• _What this task involves_
Would you write out each line of the material below exactly, skipping every picture?

• _Collected data_
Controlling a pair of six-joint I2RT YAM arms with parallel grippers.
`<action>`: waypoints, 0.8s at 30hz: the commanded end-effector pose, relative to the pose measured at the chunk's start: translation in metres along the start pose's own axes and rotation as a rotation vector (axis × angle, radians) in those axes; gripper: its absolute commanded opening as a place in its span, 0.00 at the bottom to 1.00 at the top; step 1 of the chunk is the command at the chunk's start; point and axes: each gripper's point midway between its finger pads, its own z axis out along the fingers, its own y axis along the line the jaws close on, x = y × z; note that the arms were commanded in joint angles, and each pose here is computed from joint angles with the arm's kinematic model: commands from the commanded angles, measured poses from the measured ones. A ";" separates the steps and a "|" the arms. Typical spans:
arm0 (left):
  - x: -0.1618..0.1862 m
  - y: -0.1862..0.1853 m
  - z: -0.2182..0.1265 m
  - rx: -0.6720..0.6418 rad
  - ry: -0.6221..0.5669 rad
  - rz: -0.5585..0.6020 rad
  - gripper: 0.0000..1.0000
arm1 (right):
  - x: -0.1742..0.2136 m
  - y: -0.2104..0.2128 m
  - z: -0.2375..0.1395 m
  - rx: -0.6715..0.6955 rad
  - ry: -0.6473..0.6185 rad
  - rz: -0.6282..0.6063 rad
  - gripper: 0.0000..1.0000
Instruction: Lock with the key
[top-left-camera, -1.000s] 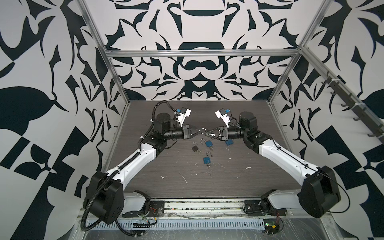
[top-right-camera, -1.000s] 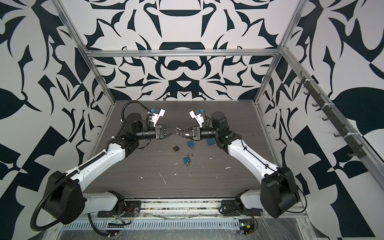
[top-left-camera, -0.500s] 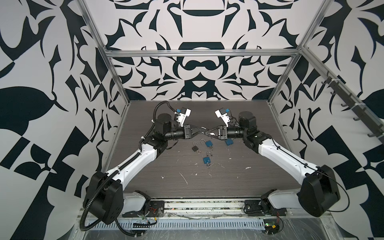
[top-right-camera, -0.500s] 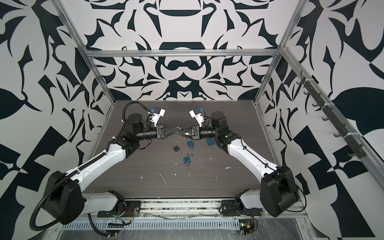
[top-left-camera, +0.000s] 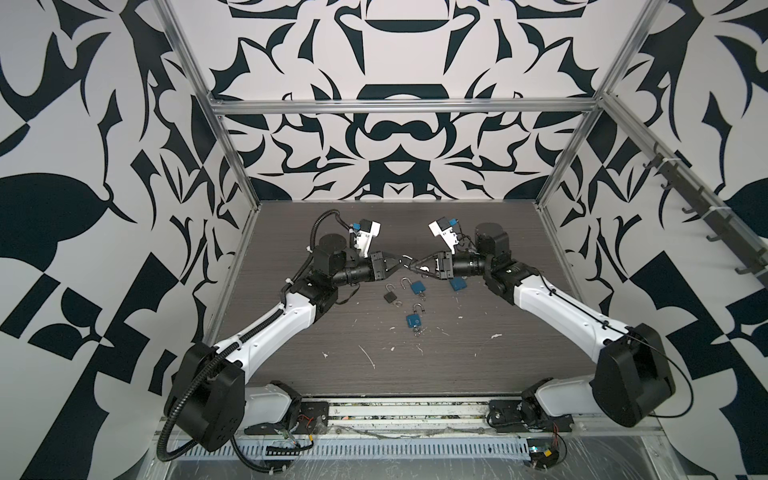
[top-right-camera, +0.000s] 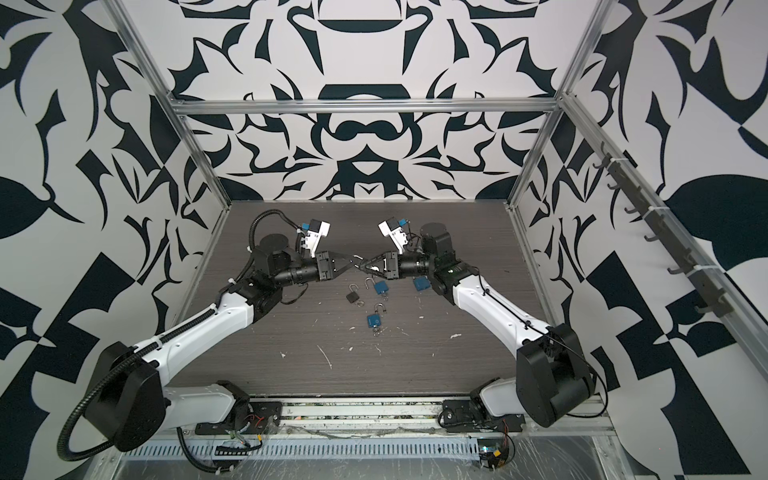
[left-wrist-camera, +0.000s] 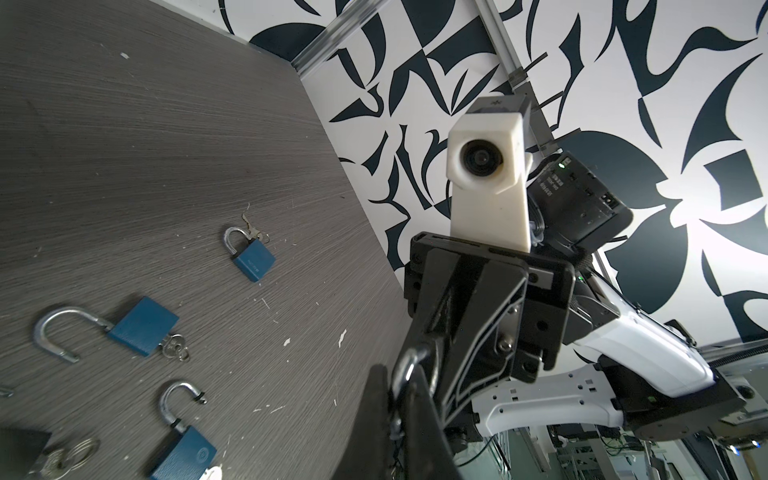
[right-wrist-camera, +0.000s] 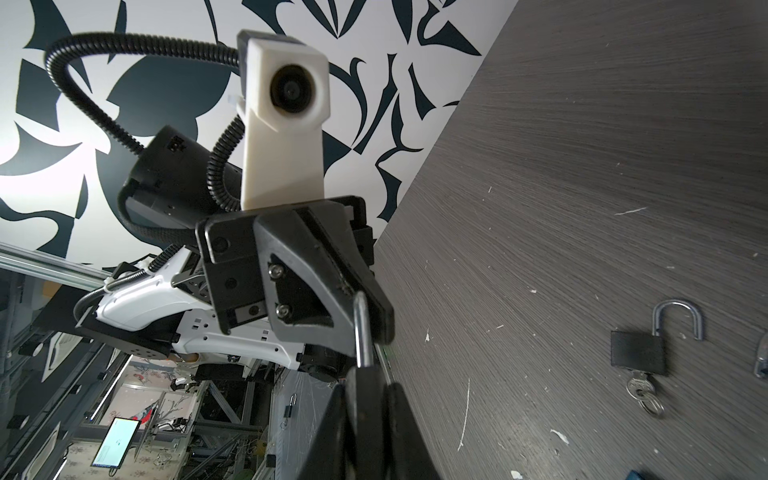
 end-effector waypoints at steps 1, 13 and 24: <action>0.085 -0.042 0.019 0.203 0.302 0.035 0.00 | -0.037 0.051 0.012 -0.095 -0.086 -0.189 0.00; 0.106 -0.049 0.023 0.245 0.350 0.022 0.00 | -0.041 0.049 0.014 -0.083 -0.090 -0.205 0.00; 0.071 -0.038 0.012 0.162 0.193 0.037 0.00 | -0.031 0.046 0.013 -0.086 -0.061 -0.183 0.00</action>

• _Output of the task_
Controlling a pair of six-joint I2RT YAM arms with parallel grippers.
`<action>`: waypoints, 0.8s at 30hz: the commanded end-effector pose, relative to the pose measured at the chunk's start: translation in metres along the start pose's own axes and rotation as a rotation vector (axis × angle, radians) in those axes; gripper: its absolute commanded opening as a place in its span, 0.00 at the bottom to 1.00 at the top; step 1 of the chunk is the command at the chunk's start; point and axes: each gripper's point midway between its finger pads, its own z axis out along the fingers, its own y axis along the line the jaws close on, x = y × z; note that the arms were commanded in joint angles, and each pose here is computed from joint angles with the arm's kinematic model: commands from the commanded angles, measured poses from the measured ones. A ";" separates the steps and a "|" the arms. Typical spans:
arm0 (left):
  - x: -0.1618..0.1862 m
  - y: -0.1862..0.1853 m
  - z: -0.2182..0.1265 m
  - rx: -0.6720..0.6418 rad
  - ry: -0.6221..0.5669 rad
  - rz: -0.5585..0.6020 rad
  - gripper: 0.0000..1.0000
arm1 (right):
  - x: -0.1742..0.2136 m
  - y: -0.2104..0.2128 m
  - z: -0.2375..0.1395 m
  - rx: -0.6715..0.6955 rad
  - ry: -0.6473..0.6185 rad
  - rz: -0.6282..0.6063 rad
  - gripper: 0.0000..1.0000
Instruction: Lock with the key
[top-left-camera, -1.000s] 
[top-right-camera, -1.000s] 
[top-left-camera, -0.500s] 
[top-right-camera, -0.500s] 
[top-left-camera, +0.000s] 
[top-right-camera, +0.000s] 
[left-wrist-camera, +0.000s] 
[right-wrist-camera, +0.000s] 
 end-effector waypoints at steps 1, 13 and 24: <action>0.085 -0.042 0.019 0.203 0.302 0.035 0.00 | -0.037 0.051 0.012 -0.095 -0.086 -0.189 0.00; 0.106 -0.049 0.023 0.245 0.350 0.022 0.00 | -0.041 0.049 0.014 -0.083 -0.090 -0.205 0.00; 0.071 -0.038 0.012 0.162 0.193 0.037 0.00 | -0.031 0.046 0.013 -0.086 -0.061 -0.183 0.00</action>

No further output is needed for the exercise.